*The problem:*
Write out the entries below once more, exactly, with the pictures left out.

[[ Records supplied open ]]

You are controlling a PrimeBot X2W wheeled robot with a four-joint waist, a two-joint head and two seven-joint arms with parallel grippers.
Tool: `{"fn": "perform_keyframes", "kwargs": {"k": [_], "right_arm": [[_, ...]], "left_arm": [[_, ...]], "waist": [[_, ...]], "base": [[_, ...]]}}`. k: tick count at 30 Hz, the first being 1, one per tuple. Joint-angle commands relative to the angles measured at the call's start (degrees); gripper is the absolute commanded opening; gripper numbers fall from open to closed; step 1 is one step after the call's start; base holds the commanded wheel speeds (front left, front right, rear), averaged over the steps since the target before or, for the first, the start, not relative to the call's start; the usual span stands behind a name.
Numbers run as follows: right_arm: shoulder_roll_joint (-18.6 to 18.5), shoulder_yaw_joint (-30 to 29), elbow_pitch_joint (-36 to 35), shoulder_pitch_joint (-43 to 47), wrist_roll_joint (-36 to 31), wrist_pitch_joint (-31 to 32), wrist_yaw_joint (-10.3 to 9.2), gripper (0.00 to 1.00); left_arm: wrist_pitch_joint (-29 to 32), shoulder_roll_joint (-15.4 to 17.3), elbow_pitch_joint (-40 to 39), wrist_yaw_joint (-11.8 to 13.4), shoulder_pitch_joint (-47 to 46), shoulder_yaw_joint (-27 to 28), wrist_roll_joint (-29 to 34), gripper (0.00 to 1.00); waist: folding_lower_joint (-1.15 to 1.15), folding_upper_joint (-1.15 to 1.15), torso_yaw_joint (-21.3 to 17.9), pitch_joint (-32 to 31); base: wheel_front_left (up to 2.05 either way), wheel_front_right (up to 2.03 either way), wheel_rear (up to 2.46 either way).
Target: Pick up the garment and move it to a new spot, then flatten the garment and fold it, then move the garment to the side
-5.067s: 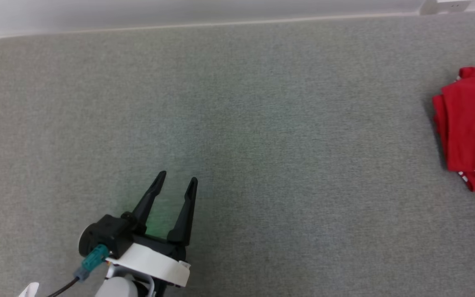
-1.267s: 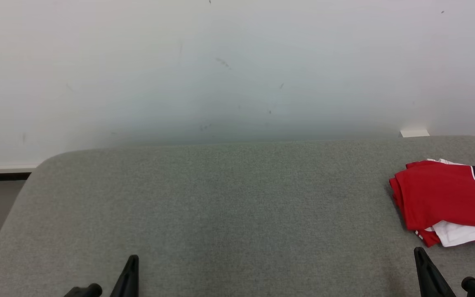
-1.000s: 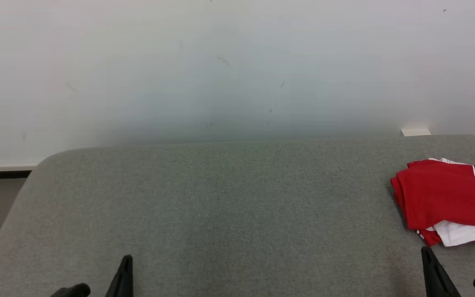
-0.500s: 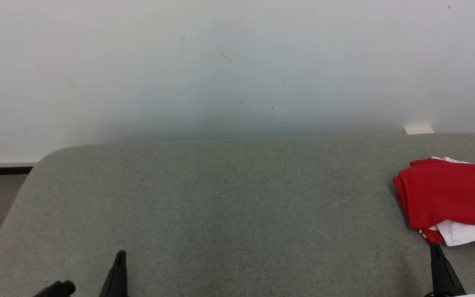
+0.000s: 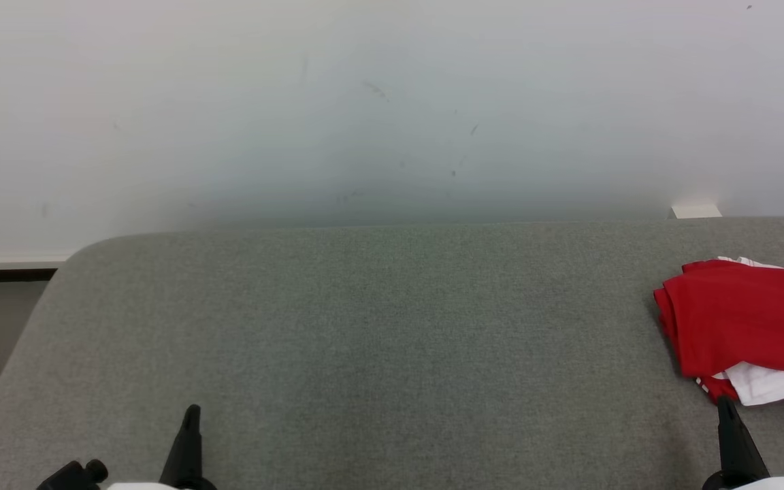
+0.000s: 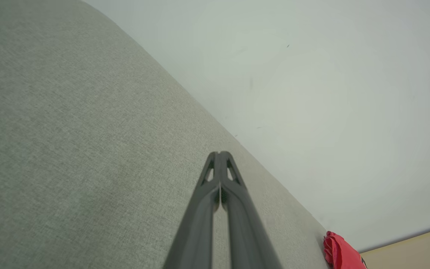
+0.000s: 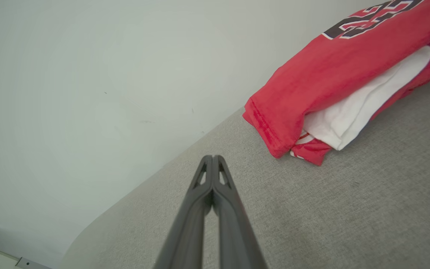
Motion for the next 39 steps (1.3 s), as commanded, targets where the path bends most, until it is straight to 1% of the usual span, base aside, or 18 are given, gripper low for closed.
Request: {"fn": "perform_keyframes", "kwargs": {"k": [1, 25, 39], "right_arm": [[-0.2, -0.6, -1.0, -1.8, 2.0, 0.4, 0.0, 0.0], [0.8, -2.6, -2.0, -2.7, 15.9, 4.5, 0.01, 0.0], [1.3, -3.6, -2.5, -3.0, 23.0, 6.5, 0.01, 0.0]], "left_arm": [[0.4, 0.3, -0.9, -0.2, -1.3, 0.4, -1.9, 0.0], [4.5, 0.4, -1.2, -0.6, -2.6, 2.1, -17.0, 0.0], [6.6, 0.5, -1.4, -0.7, -3.1, 2.9, -24.6, 0.0]], "waist": [[0.0, 0.0, 0.0, 0.1], [0.0, 0.0, 0.6, 1.0], [0.0, 0.0, 1.0, 1.5]], "base": [[0.0, 0.0, 0.0], [0.0, 0.0, 0.0], [0.0, 0.0, 0.0]]}}
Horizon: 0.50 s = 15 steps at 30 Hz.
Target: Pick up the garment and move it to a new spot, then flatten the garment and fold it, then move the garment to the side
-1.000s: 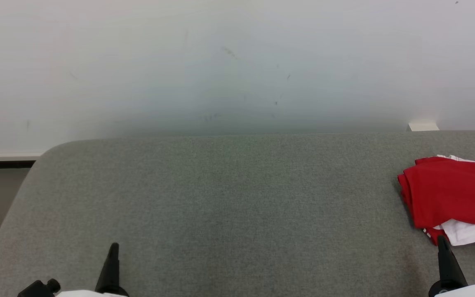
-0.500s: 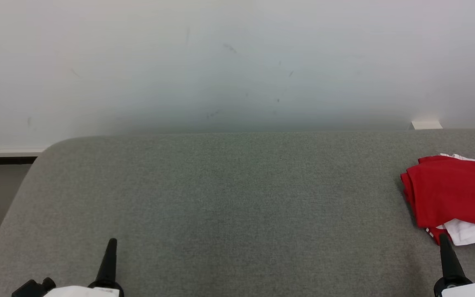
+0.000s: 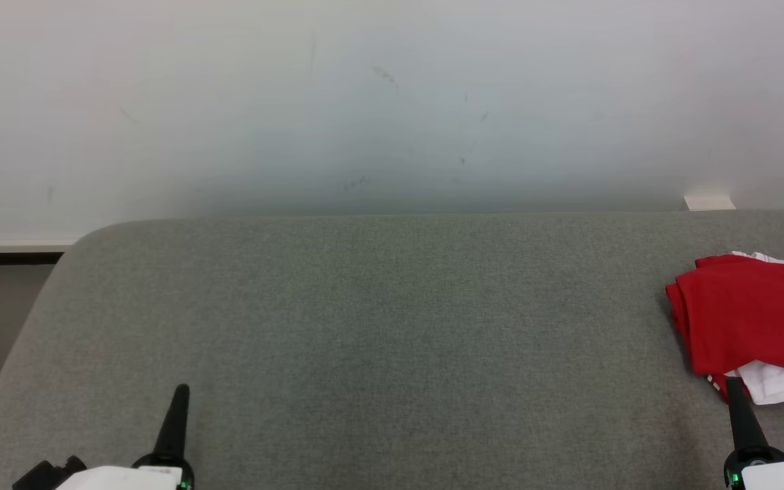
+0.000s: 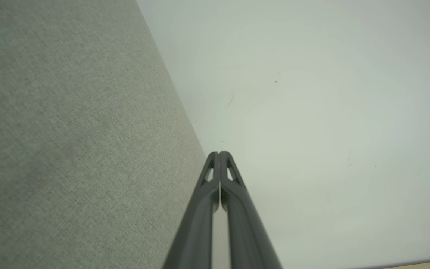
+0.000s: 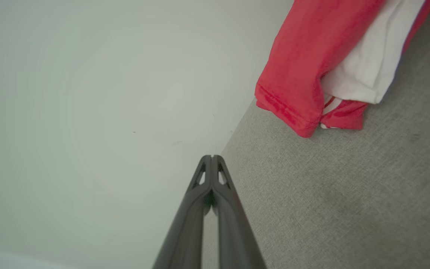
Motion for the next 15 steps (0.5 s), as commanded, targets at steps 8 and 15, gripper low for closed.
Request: {"fn": "perform_keyframes", "kwargs": {"k": [8, 15], "right_arm": [[0.0, -0.9, -0.9, -1.3, 4.5, 1.2, 0.02, 0.0], [0.3, -1.3, -1.0, -1.5, 7.5, 2.2, 0.02, 0.0]], "left_arm": [[1.3, 0.5, -0.5, -0.2, -1.2, 0.7, -4.5, 0.0], [2.2, 0.5, -0.6, -0.4, -1.4, 1.1, -7.8, 0.0]], "waist": [[0.0, 0.0, 0.2, 0.3], [0.0, 0.0, 0.4, 0.6]], "base": [[0.0, 0.0, 0.0], [0.0, 0.0, 0.0]]}}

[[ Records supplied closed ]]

*Solution for this exercise:*
You are controlling a PrimeBot X2W wheeled robot with a four-joint waist, a two-joint head and two seven-joint arms with parallel grippers.
Tool: `{"fn": "perform_keyframes", "kwargs": {"k": [_], "right_arm": [[_, ...]], "left_arm": [[_, ...]], "waist": [[_, ...]], "base": [[_, ...]]}}`. k: tick count at 30 Hz, the first being 1, one per tuple. Joint-angle commands relative to the angles measured at the call's start (degrees); gripper is the absolute commanded opening; gripper numbers fall from open to closed; step 1 is one step after the call's start; base holds the commanded wheel speeds (front left, front right, rear), averaged over the steps since the target before or, for the first, the start, not relative to the call's start; the usual span stands behind a name.
Numbers run as follows: right_arm: shoulder_roll_joint (-18.6 to 18.5), shoulder_yaw_joint (-30 to 29), elbow_pitch_joint (-36 to 35), shoulder_pitch_joint (-43 to 47), wrist_roll_joint (-36 to 31), wrist_pitch_joint (-31 to 32), wrist_yaw_joint (-10.3 to 9.2), gripper (0.00 to 1.00); left_arm: wrist_pitch_joint (-29 to 32), shoulder_roll_joint (-15.4 to 17.3), elbow_pitch_joint (-40 to 39), wrist_yaw_joint (-11.8 to 13.4), shoulder_pitch_joint (-47 to 46), shoulder_yaw_joint (-27 to 28), wrist_roll_joint (-29 to 34), gripper (0.00 to 1.00); waist: folding_lower_joint (-1.15 to 1.15), folding_upper_joint (-1.15 to 1.15), torso_yaw_joint (-21.3 to 17.9), pitch_joint (-32 to 31); base: wheel_front_left (up to 2.05 either way), wheel_front_right (up to 2.03 either way), wheel_rear (up to 2.46 either way).
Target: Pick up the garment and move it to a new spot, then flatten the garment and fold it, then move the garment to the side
-5.067s: 
-1.267s: 
-1.000s: 
-0.500s: 
+0.000s: 
+0.000s: 
+0.000s: 
Motion for the next 39 steps (1.3 s), as commanded, targets where the path bends most, until it is straight to 1% of the usual span, base aside, or 18 are given, gripper low for closed.
Request: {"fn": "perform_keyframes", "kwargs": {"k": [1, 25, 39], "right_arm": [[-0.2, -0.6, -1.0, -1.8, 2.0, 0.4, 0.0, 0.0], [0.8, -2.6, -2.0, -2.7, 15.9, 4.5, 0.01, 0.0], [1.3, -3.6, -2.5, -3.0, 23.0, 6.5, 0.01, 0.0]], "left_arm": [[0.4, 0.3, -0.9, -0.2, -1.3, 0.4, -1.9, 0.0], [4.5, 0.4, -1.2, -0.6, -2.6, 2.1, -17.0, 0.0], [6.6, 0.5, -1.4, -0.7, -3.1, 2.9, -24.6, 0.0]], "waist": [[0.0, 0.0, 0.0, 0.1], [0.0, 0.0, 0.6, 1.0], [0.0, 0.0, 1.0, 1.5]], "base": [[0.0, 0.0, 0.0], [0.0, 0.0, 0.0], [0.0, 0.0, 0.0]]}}
Horizon: 0.50 s = 15 steps at 30 Hz.
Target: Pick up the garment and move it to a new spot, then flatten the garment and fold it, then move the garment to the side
-1.000s: 
-0.500s: 
+0.000s: 
+0.000s: 
+0.000s: 
Motion for the next 15 steps (0.5 s), as commanded, targets at steps 8 and 15, gripper low for closed.
Request: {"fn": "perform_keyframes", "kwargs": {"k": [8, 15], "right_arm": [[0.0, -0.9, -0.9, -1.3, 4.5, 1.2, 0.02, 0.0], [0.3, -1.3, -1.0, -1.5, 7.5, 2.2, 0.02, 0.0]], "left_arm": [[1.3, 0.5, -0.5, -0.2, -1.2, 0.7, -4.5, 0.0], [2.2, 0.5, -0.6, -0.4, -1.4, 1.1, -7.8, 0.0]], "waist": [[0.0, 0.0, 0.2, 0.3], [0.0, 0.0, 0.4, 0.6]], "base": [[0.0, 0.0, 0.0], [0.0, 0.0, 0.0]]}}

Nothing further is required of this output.